Example 3 — Set close-on-exec on a Socket Safely

FD_CLOEXEC is stored separately from status flags — it lives in the fd table entry. Use F_GETFD / F_SETFD to manage it. Without it, child processes created by exec() inherit all your open sockets and file descriptors — a security risk.

/*
 * cloexec_example.c  —  Setting FD_CLOEXEC using F_GETFD / F_SETFD
 * When you exec() a new program, fds with FD_CLOEXEC are automatically
 * closed. Without it, the new program inherits all your open files.
 * Build: gcc cloexec_example.c -o cloexec_example
 */
#include <stdio.h>
#include <stdlib.h>
#include <fcntl.h>
#include <unistd.h>

void set_cloexec(int fd)
{
    /*
     * F_GETFD reads fd-level flags (only FD_CLOEXEC exists today).
     * These are DIFFERENT from file status flags (F_GETFL).
     * FD_CLOEXEC is private per process and per fd — it is not
     * shared between dup()'d fds.
     */
    int fd_flags = fcntl(fd, F_GETFD);
    if (fd_flags == -1) { perror("F_GETFD"); return; }

    if (fcntl(fd, F_SETFD, fd_flags | FD_CLOEXEC) == -1) {
        perror("F_SETFD");
    }
}

int main(void)
{
    int fd = open("secret_data.txt", O_RDWR | O_CREAT | O_TRUNC, 0600);
    if (fd == -1) { perror("open"); return 1; }

    printf("fd = %d opened\n", fd);

    /* Without FD_CLOEXEC: if this process calls exec(), the child
     * program will INHERIT fd and can read or write secret_data.txt */

    /* With FD_CLOEXEC: fd is automatically closed when exec() runs */
    set_cloexec(fd);

    int fdflags = fcntl(fd, F_GETFD);
    printf("FD_CLOEXEC is now: %s\n",
           (fdflags & FD_CLOEXEC) ? "SET" : "not set");

    printf("If we fork+exec here, the child will NOT inherit fd %d\n", fd);

    close(fd);
    unlink("secret_data.txt");
    return 0;
}

🗃️ Section 3 — The Kernel’s Three-Layer File Model

This is the single most important concept for understanding how Linux file I/O truly works. Most beginners think “file descriptor = file”. It is not that simple. The kernel uses three completely separate data structures between your integer fd and the actual file on disk. Understanding the layers explains fork(), dup(), and thread I/O behaviour in one shot.

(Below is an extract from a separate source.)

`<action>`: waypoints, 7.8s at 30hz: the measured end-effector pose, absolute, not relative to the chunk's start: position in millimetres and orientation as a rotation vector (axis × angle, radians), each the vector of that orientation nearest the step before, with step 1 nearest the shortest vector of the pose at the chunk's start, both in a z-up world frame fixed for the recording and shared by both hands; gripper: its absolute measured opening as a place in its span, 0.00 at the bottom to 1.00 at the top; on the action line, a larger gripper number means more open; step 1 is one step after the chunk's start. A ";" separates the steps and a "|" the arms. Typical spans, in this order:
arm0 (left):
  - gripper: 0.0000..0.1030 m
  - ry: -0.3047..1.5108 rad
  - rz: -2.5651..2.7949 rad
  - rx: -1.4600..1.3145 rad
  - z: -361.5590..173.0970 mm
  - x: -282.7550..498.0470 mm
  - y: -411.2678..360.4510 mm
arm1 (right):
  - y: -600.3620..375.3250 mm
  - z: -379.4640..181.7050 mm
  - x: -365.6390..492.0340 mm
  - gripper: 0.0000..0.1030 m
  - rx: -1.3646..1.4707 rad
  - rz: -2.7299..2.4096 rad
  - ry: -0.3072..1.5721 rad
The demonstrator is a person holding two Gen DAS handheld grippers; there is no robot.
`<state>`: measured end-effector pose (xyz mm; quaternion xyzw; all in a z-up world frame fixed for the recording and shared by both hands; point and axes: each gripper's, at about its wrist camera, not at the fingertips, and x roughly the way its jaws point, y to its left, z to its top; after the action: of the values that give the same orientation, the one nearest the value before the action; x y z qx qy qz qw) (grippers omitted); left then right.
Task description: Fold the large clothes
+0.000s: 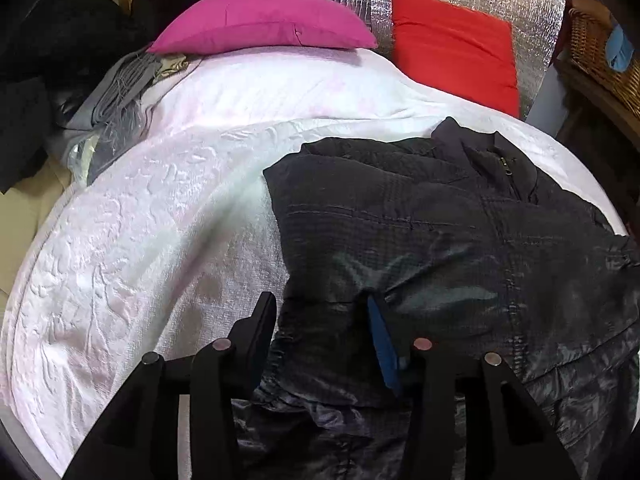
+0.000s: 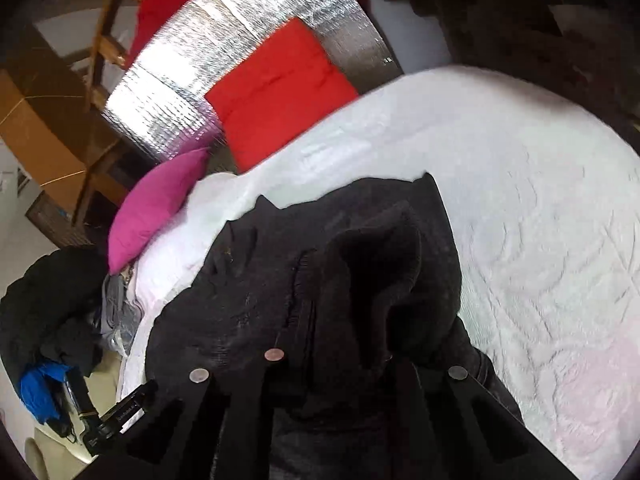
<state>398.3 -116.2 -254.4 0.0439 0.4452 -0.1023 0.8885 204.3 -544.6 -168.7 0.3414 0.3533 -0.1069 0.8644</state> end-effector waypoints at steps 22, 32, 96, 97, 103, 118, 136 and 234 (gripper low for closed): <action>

The Three Layers Explained

Layer 1: File Descriptor Table

Per process — in kernel memory

One row per open fd (0, 1, 2 …)
Stores: FD_CLOEXEC flag
Stores: pointer to Layer 2 entry

Think of it as your process’s phone book of open files

Layer 2: Open File Description (OFD)

System-wide — shared across processes

Stores: current file offset
Stores: access mode (r/w/rw)
Stores: status flags (O_APPEND…)
Stores: pointer to Layer 3 inode

Created each time open() is called

Layer 3: i-node

System-wide — backed by disk

Stores: file type, permissions
Stores: file size, timestamps
Stores: disk block locations
Stores: active locks

One per unique file on disk

How the Three Layers Connect — Visual Map

Two Processes — Multiple Sharing Scenarios

Process A fd table	OFD Table (system-wide)	inode Table
fd 0 ────────────────────────────►	OFD #10 [offset=0, RDONLY] ──────►	inode #5 (stdin)
fd 3 ─┐ fd 4 ─┤ (dup’d) ►	OFD #20 [offset=512, RDWR] ──────► ← same OFD shared by fd3 and fd4!	inode #42 (data.bin)
fd 5 ────────────────────────────►	OFD #30 [offset=0, RDONLY] ──────► ← separate OFD, independent offset!	inode #42 (same data.bin) ← same inode, different OFD
─── Process B fd table ───
fd 3 (Process B) ────────────────►	OFD #20 ← same as Process A fd3! (shared after fork())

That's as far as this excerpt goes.